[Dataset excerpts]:
● ● ●
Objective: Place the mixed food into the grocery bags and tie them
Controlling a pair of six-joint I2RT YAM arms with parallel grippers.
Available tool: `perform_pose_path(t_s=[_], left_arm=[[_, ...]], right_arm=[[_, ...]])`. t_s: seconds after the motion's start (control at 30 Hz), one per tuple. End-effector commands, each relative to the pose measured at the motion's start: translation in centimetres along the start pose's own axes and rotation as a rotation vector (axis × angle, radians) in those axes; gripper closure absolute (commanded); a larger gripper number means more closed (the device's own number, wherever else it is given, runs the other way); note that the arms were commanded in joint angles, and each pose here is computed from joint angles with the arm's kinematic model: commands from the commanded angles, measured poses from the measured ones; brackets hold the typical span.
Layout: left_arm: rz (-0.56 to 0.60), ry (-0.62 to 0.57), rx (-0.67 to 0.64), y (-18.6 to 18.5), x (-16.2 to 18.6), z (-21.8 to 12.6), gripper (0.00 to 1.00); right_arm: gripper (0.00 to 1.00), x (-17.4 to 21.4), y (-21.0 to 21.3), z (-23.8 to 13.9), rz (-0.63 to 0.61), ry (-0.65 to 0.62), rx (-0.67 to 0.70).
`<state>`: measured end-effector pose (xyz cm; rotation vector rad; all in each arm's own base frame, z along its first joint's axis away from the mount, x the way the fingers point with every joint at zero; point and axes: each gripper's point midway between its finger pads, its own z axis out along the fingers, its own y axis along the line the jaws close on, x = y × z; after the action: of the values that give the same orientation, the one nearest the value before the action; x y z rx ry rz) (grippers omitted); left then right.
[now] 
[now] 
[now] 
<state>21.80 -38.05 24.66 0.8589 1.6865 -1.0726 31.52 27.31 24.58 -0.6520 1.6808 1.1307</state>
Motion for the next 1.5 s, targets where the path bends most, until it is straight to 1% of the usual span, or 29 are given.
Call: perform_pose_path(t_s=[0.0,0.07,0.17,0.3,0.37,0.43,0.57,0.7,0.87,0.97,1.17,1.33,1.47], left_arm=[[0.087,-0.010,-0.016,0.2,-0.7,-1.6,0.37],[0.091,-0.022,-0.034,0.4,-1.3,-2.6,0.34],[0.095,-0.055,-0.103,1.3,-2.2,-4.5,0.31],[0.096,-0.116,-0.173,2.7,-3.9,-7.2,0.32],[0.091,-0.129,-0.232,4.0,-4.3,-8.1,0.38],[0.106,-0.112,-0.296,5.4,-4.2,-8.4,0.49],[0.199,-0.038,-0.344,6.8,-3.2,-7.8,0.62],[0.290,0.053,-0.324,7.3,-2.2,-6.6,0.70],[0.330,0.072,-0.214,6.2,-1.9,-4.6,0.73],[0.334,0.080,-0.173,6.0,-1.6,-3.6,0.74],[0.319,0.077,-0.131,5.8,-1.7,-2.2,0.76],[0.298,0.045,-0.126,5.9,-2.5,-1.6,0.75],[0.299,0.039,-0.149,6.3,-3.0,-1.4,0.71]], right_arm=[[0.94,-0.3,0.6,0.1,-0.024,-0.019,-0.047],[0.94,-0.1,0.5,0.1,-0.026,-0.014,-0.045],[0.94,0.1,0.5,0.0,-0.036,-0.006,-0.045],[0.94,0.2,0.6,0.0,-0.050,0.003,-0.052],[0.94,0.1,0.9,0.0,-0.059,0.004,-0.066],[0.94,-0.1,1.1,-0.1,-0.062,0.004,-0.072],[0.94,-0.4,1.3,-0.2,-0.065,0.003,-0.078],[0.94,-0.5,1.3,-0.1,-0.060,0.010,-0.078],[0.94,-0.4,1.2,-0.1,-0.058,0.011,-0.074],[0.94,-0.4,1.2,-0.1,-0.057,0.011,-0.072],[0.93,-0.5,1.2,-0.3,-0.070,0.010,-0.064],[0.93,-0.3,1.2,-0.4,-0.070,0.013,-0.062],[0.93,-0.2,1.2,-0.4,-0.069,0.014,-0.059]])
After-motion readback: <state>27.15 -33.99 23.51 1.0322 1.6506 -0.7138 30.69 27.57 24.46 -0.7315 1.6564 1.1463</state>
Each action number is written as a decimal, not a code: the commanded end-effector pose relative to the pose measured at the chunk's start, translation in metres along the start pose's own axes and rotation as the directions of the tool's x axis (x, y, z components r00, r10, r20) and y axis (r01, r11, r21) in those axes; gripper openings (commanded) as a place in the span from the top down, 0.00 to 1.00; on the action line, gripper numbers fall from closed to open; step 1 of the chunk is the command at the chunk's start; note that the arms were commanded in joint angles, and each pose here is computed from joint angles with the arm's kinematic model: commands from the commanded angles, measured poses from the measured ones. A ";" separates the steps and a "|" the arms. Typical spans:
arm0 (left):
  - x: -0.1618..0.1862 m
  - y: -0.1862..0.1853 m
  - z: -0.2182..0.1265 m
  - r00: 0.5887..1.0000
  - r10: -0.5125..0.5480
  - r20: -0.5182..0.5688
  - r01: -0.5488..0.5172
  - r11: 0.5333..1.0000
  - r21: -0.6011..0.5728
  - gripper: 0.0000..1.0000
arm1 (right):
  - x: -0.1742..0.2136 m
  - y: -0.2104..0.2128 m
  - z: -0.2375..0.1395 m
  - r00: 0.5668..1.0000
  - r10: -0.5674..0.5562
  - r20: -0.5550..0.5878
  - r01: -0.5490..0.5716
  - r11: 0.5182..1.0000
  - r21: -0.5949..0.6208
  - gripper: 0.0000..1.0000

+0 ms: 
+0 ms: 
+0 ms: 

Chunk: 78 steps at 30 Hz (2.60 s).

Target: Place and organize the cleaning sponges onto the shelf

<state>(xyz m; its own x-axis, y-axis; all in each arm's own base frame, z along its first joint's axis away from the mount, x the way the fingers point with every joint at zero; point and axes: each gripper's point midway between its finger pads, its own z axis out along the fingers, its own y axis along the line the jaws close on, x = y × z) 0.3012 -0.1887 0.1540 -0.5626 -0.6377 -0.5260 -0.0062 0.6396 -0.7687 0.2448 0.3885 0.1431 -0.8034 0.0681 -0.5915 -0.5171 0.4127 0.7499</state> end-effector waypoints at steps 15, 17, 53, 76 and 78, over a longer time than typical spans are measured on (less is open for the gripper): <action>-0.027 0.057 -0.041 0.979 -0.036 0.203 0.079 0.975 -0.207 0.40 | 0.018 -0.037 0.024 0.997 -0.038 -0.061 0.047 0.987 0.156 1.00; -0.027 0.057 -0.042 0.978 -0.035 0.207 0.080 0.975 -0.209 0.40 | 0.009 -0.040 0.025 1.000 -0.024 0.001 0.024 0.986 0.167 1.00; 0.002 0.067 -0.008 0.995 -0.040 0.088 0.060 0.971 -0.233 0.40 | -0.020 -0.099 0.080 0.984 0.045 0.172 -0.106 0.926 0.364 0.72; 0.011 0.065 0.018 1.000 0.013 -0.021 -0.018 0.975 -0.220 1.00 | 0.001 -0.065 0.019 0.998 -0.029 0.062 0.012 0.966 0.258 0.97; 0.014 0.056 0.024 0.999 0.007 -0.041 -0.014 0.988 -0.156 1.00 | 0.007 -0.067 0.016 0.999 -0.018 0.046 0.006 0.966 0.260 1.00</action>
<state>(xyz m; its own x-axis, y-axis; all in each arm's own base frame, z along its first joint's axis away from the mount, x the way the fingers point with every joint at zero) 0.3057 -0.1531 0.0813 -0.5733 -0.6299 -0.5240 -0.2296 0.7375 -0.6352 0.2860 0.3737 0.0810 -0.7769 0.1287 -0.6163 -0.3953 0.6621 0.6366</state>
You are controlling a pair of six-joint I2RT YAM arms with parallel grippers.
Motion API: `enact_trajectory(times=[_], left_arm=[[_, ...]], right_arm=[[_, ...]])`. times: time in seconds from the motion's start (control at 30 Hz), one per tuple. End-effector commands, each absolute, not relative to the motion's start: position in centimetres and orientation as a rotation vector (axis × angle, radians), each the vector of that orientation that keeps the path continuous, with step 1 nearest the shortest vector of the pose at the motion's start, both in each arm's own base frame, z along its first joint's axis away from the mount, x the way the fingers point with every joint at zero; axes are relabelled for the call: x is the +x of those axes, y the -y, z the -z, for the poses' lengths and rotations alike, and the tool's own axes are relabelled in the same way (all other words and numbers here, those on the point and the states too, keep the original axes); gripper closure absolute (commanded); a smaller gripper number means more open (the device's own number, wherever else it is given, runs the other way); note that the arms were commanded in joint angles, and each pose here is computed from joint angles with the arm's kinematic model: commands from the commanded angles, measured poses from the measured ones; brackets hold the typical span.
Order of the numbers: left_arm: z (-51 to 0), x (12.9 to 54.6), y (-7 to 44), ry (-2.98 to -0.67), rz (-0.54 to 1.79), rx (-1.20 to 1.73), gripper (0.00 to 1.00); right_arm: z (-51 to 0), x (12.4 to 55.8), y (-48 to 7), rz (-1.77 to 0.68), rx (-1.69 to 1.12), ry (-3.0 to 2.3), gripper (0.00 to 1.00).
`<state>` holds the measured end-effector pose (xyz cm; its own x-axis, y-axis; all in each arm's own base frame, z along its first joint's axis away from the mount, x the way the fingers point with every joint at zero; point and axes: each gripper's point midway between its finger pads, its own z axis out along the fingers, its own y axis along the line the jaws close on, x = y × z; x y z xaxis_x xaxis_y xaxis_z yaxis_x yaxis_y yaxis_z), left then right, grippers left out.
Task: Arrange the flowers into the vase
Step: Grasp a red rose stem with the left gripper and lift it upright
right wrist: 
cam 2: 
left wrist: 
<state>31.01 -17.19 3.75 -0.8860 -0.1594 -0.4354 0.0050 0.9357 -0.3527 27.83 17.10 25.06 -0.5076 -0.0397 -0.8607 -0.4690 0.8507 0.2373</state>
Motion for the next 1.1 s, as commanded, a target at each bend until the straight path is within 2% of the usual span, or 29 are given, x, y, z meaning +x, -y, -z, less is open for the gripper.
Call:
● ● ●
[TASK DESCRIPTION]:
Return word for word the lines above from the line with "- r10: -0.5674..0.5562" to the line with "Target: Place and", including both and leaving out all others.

[ANSWER BOX]:
  - r10: -0.5674..0.5562
  - r20: -0.5550..0.5878
  - r01: -0.5490..0.5716
  - r11: 0.5182..1.0000
  - r21: -0.5949..0.6208
  - gripper: 0.0000..1.0000

+0 ms: 
+0 ms: 
+0 ms: 

Chunk: 78 steps at 30 Hz (2.60 s).

Target: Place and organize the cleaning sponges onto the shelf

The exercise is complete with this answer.